I wouldn't go that far.  It's often useful to have these tools in the
source, even if they don't make it into Linux distributions because you
have to build a special configuration.  If nothing else, they tend
to be useful for gcj developers.  It's far easier to use an existing
tool that requires a libgcj rebuild than it is to reinvent that tool.
I'm certainly convinced that's true of the heap profiling stuff.
I suspect that it's true of JVMPI, since someone built it to start with.
> 
> Considering the BC-ABI, it would complicate things to have 
> the compiler 
> pass a size argument to the allocation function, because that 
> size may 
> change at runtime. Another issue is that the circumstances where the 
> compiler can call AllocObjectNoFinalizer are fewer, because a 
> finalizer 
> could be added at runtime. I think the GC could implement the 
> allocation 
> functions directly, but it would have to at least #include 
> some headers 
> from libjava so that it can load this info from the class 
> object that it 
> gets passed.
Presumably you can still move the size computation out of
loops if you pass it as a parameter?  Similarly for the finalizer
lookup?

I'm worried about all of this because my impression is that
the allocation path is one of the major places we currently
lose substantial amounts of performance relative to standard JVMs.
(I know we are substantially slower here; I only have anecdotal
evidence that it's important, but I think it is.)

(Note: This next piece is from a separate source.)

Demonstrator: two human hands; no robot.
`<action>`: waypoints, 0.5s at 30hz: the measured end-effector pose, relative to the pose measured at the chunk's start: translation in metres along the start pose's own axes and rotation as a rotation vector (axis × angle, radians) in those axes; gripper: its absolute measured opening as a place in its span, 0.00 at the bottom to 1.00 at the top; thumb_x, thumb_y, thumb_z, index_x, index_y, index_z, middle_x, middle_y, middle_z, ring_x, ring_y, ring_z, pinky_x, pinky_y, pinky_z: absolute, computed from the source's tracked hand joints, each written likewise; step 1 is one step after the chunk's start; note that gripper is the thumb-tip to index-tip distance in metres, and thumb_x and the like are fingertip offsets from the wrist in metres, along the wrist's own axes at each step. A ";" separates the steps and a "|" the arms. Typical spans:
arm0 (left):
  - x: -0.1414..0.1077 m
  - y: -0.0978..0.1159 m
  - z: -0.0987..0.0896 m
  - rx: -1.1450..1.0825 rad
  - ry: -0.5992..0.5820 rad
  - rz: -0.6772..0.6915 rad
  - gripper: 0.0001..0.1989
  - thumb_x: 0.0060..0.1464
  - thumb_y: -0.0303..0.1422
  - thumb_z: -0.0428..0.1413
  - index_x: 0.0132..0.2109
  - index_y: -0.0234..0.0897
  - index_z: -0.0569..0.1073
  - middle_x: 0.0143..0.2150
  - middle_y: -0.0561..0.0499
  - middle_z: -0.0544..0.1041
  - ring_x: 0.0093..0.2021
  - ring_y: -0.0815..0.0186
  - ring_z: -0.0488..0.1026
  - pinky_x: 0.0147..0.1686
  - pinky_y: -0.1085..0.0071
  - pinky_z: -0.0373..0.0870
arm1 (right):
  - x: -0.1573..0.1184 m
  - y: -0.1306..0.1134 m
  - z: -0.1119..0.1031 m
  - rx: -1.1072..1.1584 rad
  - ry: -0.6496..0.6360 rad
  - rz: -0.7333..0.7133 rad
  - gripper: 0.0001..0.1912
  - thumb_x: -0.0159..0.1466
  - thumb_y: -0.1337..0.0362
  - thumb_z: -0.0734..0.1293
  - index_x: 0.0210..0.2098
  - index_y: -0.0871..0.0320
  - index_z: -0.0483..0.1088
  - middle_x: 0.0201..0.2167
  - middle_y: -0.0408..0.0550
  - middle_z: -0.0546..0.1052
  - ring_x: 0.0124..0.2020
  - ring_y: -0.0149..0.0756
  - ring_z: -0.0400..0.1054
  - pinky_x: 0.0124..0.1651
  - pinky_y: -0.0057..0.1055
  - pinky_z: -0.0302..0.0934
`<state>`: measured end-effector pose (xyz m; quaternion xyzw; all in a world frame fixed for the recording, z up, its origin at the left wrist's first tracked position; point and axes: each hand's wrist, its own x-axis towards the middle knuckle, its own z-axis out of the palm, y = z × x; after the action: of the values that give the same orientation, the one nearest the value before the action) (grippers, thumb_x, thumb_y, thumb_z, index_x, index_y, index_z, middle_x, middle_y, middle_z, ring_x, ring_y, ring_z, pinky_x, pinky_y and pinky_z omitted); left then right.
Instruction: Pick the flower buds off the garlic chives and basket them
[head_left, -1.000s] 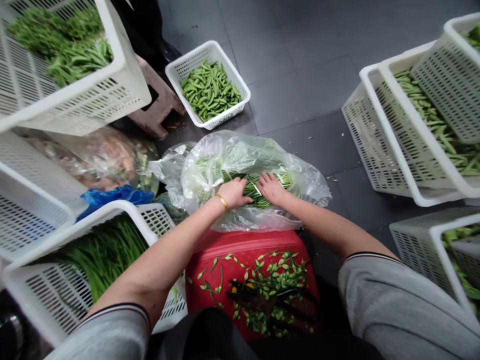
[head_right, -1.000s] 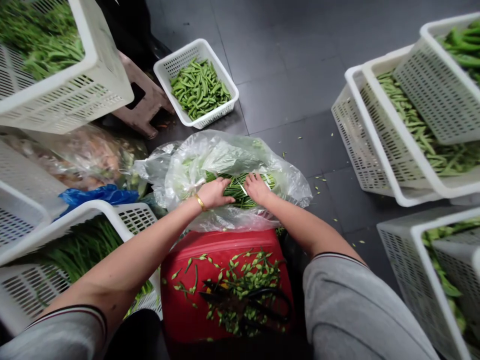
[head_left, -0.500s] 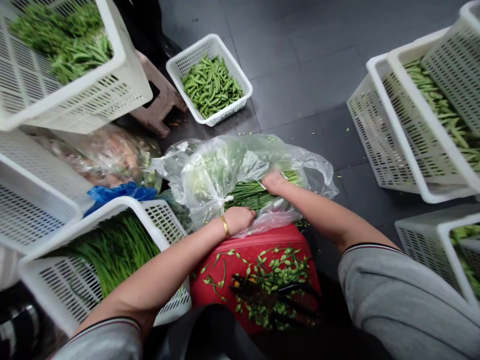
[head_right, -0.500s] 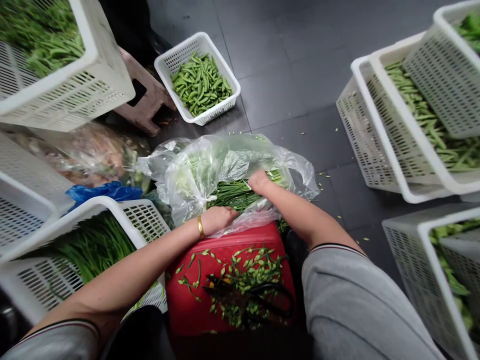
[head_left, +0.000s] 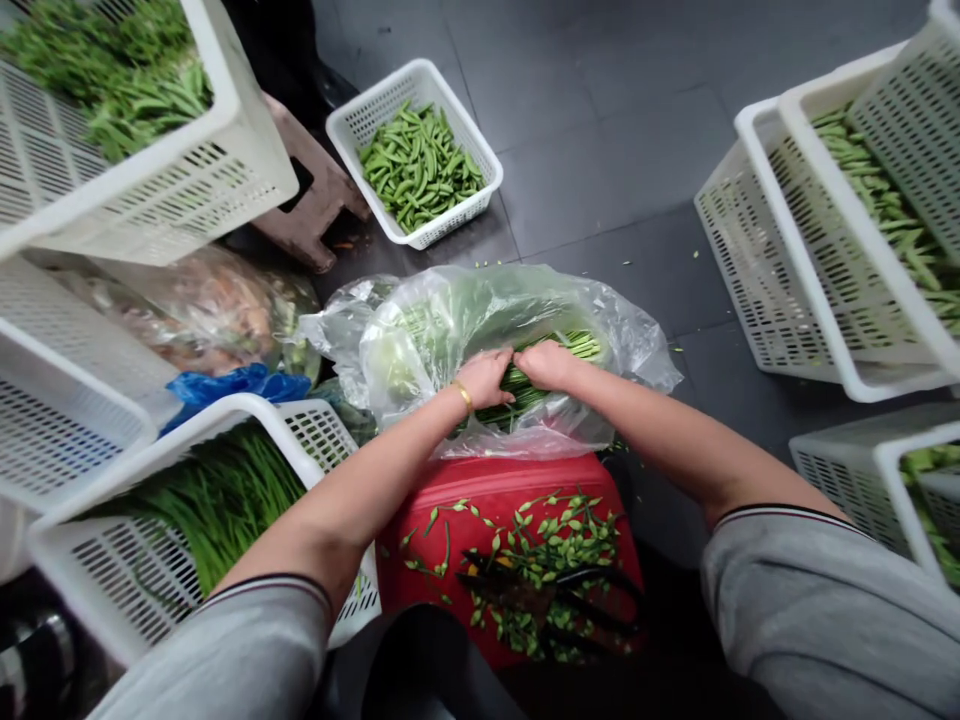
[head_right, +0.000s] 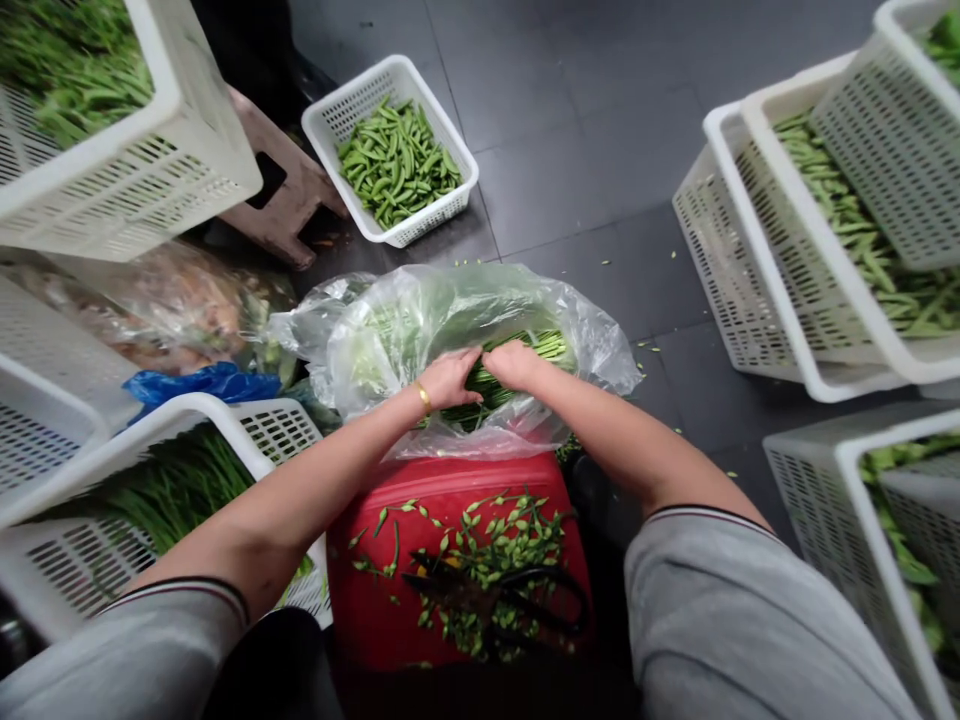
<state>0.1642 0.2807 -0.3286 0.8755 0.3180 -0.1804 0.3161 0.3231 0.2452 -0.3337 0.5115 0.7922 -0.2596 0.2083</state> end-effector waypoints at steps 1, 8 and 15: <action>0.009 -0.005 0.005 -0.026 -0.050 -0.016 0.41 0.45 0.39 0.66 0.64 0.32 0.60 0.61 0.39 0.70 0.61 0.55 0.67 0.59 0.67 0.63 | -0.002 0.000 -0.002 -0.002 0.006 -0.009 0.20 0.64 0.71 0.58 0.53 0.71 0.68 0.42 0.69 0.77 0.45 0.54 0.74 0.43 0.43 0.66; 0.032 -0.033 0.048 -0.125 -0.035 -0.063 0.50 0.45 0.35 0.64 0.70 0.35 0.47 0.68 0.39 0.62 0.66 0.53 0.63 0.63 0.64 0.60 | 0.007 0.017 0.023 0.023 0.014 -0.041 0.17 0.64 0.72 0.58 0.49 0.67 0.71 0.48 0.64 0.75 0.51 0.48 0.70 0.50 0.36 0.62; 0.034 -0.068 0.042 -0.355 0.192 -0.127 0.44 0.46 0.40 0.63 0.68 0.37 0.57 0.69 0.43 0.60 0.68 0.54 0.58 0.67 0.61 0.54 | 0.017 0.015 0.041 0.012 0.031 0.014 0.18 0.63 0.75 0.57 0.49 0.69 0.70 0.46 0.64 0.76 0.50 0.49 0.70 0.52 0.40 0.60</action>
<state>0.1386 0.3084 -0.4066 0.7974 0.4279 -0.0566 0.4218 0.3330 0.2367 -0.3794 0.5223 0.7901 -0.2550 0.1947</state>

If we can't do this statically anymore, I'd at least like to
give the optimizer as much of an opportunity to deal with
it as possible.

Is there a way to make the dynamic test for a nontrivial finalizer
cheaper?   Currently we compare against the one from
java.lang.Object which I think requires memory references just
to get the value we compare against, plus the two references
to get the finalizer itself.  That's a lot of per allocation
overhead not shared by a conventional VM.  (And it's roughly
on the same order of what's needed for the actual allocation,
if we can get to per-thread data quickly.)

I haven't followed the discussion of the BC-ABI enough.  Is there a
way to get a dynamically set flag into the vtable?  Or can
allocation become a method in the vtable?
> 
> Regarding the cost of indirect calls to the allocator - in my 
> experience 
> from benchmarking indirect-dispatch, in the presence of PIC, 
> an indirect 
> call where the table containing the function pointer is a 
> static local 
> actually turns out to be significantly cheaper than an 
> ordinary call to 
> a public function, because the PLT indirection can be 
> avoided. The PLT 
> jump seems to disrupt modern processors far more than the 
> indirect load. 
> So, for the shared library case, at least, there might 
> actually be a win 
> to indirect the calls even if the compiler doesn't call into the GC 
> directly. This would certainly simplify the implementation.
AFAIK, this is highly variable.  Indirect calls on modern X86
processors are dirt cheap, unless you make enough different ones
to overflow the branch target buffer.  On Itanium 2, they're dirt
cheap, but only if you can load the target address into a branch
register early enough.

But this still seems like the right thing to do here.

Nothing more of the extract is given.